• YOUR TASK
Search the entries for the word "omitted" and return every line where it is found.

[Items from a dataset]
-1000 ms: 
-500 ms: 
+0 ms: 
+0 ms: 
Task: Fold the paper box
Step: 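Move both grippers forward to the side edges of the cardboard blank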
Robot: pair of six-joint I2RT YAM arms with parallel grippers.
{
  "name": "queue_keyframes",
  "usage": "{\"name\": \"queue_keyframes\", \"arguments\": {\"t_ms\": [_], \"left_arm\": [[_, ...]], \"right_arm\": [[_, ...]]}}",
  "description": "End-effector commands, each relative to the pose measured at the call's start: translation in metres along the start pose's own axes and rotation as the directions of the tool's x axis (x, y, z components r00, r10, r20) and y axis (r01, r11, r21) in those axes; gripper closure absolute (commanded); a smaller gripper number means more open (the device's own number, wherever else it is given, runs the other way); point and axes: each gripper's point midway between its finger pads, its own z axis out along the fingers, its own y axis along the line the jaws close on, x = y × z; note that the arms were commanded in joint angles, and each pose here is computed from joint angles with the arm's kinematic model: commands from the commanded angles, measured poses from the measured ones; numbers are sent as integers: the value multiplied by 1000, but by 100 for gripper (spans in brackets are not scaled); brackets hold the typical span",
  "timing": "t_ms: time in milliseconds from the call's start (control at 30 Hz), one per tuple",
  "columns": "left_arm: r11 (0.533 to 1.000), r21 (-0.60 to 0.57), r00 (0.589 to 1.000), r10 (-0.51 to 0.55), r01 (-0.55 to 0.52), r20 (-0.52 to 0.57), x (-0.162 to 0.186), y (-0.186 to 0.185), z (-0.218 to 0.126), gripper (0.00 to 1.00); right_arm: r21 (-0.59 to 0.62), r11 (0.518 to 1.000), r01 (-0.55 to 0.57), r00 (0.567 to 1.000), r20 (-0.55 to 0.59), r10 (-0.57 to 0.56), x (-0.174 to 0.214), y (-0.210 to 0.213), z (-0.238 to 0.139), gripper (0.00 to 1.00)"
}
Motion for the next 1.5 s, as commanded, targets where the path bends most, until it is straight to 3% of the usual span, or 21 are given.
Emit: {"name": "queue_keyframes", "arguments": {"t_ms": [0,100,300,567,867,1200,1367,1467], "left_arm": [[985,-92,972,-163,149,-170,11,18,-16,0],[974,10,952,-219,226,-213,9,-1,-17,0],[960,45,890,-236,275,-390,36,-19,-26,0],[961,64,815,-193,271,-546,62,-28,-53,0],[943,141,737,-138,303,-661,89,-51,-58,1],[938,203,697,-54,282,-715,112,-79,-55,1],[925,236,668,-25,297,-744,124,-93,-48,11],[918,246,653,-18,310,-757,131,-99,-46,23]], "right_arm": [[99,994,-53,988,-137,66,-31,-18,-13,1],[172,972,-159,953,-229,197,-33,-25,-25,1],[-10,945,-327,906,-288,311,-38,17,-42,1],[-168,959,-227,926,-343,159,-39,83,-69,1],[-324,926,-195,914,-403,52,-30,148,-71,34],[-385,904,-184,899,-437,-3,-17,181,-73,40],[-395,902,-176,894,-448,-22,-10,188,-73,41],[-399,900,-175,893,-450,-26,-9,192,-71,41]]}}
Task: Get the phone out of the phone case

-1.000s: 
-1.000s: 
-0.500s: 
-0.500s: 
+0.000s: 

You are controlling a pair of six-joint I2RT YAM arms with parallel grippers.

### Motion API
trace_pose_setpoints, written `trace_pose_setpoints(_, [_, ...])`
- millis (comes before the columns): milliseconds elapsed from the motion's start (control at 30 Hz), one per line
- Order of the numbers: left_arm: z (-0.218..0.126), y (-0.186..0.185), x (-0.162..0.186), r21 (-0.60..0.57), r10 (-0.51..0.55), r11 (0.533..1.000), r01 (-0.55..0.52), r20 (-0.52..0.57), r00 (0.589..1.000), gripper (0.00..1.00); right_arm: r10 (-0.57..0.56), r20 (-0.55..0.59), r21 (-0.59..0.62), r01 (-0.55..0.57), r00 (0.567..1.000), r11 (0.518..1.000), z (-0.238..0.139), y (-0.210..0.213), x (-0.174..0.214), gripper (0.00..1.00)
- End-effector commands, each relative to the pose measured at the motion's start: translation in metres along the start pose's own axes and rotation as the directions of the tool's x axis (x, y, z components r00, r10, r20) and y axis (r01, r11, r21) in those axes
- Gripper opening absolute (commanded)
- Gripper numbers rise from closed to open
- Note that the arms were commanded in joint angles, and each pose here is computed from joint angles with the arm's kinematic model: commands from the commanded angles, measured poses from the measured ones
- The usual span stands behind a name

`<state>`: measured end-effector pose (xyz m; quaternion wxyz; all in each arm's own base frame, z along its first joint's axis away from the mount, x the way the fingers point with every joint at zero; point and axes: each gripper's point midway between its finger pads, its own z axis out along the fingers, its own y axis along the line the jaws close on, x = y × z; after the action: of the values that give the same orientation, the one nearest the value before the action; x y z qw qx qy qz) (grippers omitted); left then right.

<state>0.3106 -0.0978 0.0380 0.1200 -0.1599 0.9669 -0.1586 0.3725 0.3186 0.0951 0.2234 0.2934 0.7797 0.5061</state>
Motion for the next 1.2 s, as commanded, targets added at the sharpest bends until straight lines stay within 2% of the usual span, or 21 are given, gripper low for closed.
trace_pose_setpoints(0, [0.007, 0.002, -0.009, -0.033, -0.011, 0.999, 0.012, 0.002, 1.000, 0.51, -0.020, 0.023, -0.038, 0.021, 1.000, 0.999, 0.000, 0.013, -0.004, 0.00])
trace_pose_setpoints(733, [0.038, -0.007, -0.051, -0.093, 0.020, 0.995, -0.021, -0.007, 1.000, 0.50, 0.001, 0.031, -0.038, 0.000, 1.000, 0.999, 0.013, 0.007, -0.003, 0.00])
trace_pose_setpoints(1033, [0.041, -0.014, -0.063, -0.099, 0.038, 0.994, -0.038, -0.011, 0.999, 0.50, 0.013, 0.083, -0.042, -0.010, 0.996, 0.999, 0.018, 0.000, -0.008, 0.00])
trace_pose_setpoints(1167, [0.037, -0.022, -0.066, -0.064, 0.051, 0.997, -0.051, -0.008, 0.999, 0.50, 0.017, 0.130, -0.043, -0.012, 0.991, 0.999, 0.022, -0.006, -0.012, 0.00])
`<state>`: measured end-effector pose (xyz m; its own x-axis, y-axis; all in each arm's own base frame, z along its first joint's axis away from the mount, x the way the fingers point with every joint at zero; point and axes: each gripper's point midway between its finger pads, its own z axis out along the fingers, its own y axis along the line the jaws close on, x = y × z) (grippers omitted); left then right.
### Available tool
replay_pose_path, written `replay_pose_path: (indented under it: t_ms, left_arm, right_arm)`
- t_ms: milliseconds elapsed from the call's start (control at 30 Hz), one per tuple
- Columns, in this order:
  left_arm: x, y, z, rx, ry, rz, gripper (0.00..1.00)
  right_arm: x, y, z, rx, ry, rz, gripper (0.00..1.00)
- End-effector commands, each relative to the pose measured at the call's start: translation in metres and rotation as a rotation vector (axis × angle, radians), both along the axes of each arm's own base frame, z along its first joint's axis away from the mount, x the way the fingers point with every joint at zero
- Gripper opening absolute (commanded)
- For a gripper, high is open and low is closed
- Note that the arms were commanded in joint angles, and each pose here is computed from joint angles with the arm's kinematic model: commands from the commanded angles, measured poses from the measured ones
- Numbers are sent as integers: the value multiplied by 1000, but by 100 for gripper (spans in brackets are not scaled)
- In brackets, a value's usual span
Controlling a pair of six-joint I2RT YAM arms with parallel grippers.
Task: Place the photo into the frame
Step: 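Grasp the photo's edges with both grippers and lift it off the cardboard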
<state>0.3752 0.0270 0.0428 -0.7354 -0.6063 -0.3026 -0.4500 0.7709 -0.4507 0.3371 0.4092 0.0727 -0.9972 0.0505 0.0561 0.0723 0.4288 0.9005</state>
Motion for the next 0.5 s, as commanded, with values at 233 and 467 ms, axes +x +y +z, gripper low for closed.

• EXERCISE SOLUTION
`<state>`: measured end-effector pose (xyz m; quaternion wxyz; all in each arm's own base frame, z along its first joint's axis away from the mount, x the way the fingers point with every joint at zero; point and axes: each gripper's point midway between its finger pads, its own z axis out along the fingers, its own y axis along the line the jaws close on, x = y × z; after the action: of the values that give the same orientation, the one nearest the value before the action; x y z qw qx qy qz) (grippers omitted); left then right.
`<state>`: measured end-effector pose (xyz m; its own x-axis, y-axis; all in each arm's own base frame, z along its first joint's axis away from the mount, x the way the fingers point with every joint at zero; point and axes: each gripper's point midway between its finger pads, its own z axis out along the fingers, its own y axis along the line the jaws close on, x = y × z) (grippers omitted); left then right.

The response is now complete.